Mehrsprachig ohne Fremdsprachen-Kenntnisse

“Man muss diese Vielfalt der Ausdrucksmittel als Reichtum betrachten”, erklärte Alexandra Lenz vom Institut für Germanistik an der Universität Wien. Sie ist Mitorganisatorin der Tagung “Deutsch in Österreich”, die von Donnerstag bis Samstag (19. bis 21. April) in Wien stattfindet und sich mit den Dialekten Österreichs, ihren Funktionen, Bewertungen und Entwicklungen auseinandersetzt.
“Wir alle setzen ständig unterschiedliche Varietäten des Deutschen ein”, oft geschehe das unbewusst, so Lenz im Gespräch mit der APA. Je nach Situation wird die passende Sprache aus dem vorhandenen Repertoire ausgewählt. Im Privaten sei das häufiger Dialekt, je förmlicher eine Situation ist, desto eher werde in die Hochsprache gewechselt, so Lenz.
Dialekt als Erstsprache
Viele Kinder in Österreich lernen zuerst ihren regionalen Dialekt und erst in der Schule Deutsch als Hochsprache. Das sei keinesfalls ein Nachteil, so Lenz, die oft eine Stigmatisierung von Dialekten in Österreich und Deutschland ortet. Denn Studien zeigen, dass diese Kinder aufgrund ihrer frühen Mehrsprachigkeit ständig Analogien zwischen den Sprachen herstellen und diese später auf andere germanische Sprachen wie Englisch oder Schwedisch anwenden können.

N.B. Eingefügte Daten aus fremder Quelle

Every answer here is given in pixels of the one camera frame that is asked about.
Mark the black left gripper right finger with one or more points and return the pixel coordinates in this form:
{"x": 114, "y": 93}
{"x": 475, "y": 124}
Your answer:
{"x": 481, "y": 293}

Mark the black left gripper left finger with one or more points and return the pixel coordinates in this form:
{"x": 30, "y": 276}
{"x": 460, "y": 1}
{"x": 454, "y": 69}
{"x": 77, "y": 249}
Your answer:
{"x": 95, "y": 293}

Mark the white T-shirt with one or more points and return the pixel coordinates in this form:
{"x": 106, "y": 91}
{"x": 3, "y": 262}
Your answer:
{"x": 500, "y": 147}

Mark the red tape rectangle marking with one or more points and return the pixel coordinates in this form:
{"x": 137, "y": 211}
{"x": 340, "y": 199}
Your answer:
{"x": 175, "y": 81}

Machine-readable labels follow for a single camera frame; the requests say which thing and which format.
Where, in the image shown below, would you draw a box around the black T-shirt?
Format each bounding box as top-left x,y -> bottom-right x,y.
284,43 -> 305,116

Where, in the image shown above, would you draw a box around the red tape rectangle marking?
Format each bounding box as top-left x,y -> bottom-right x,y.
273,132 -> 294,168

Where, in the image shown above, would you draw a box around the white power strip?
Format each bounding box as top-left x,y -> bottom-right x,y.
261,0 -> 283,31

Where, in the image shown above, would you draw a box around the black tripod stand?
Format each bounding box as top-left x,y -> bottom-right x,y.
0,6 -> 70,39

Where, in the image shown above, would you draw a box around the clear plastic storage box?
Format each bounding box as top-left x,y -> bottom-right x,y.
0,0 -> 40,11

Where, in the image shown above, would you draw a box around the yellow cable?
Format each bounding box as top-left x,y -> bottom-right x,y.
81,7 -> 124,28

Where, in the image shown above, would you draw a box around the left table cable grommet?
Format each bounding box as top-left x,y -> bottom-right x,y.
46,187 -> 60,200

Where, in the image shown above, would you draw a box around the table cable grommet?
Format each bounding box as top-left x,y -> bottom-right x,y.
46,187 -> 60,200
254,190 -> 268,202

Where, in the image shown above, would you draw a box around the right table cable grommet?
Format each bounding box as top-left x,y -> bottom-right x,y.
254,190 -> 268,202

“Dialekt ist oft verbunden mit dem Persönlichen und Emotionalen”, er sei ein wichtiger Bestandteil von Identität, erklärte Lenz. Mit vielen Sprachvarietäten würde man auch positive oder negative Emotionen verbinden. Es gibt einige Dialekte, die in Studien regelmäßig schlecht abschneiden: “Sächsisch ist so ein Dialekt, der immer wieder negativ beurteilt wird. Beim Bayrischen oder Wienerischen scheiden sich die Geister. Entweder das Wienerische wird als positiv oder negativ eingestuft.”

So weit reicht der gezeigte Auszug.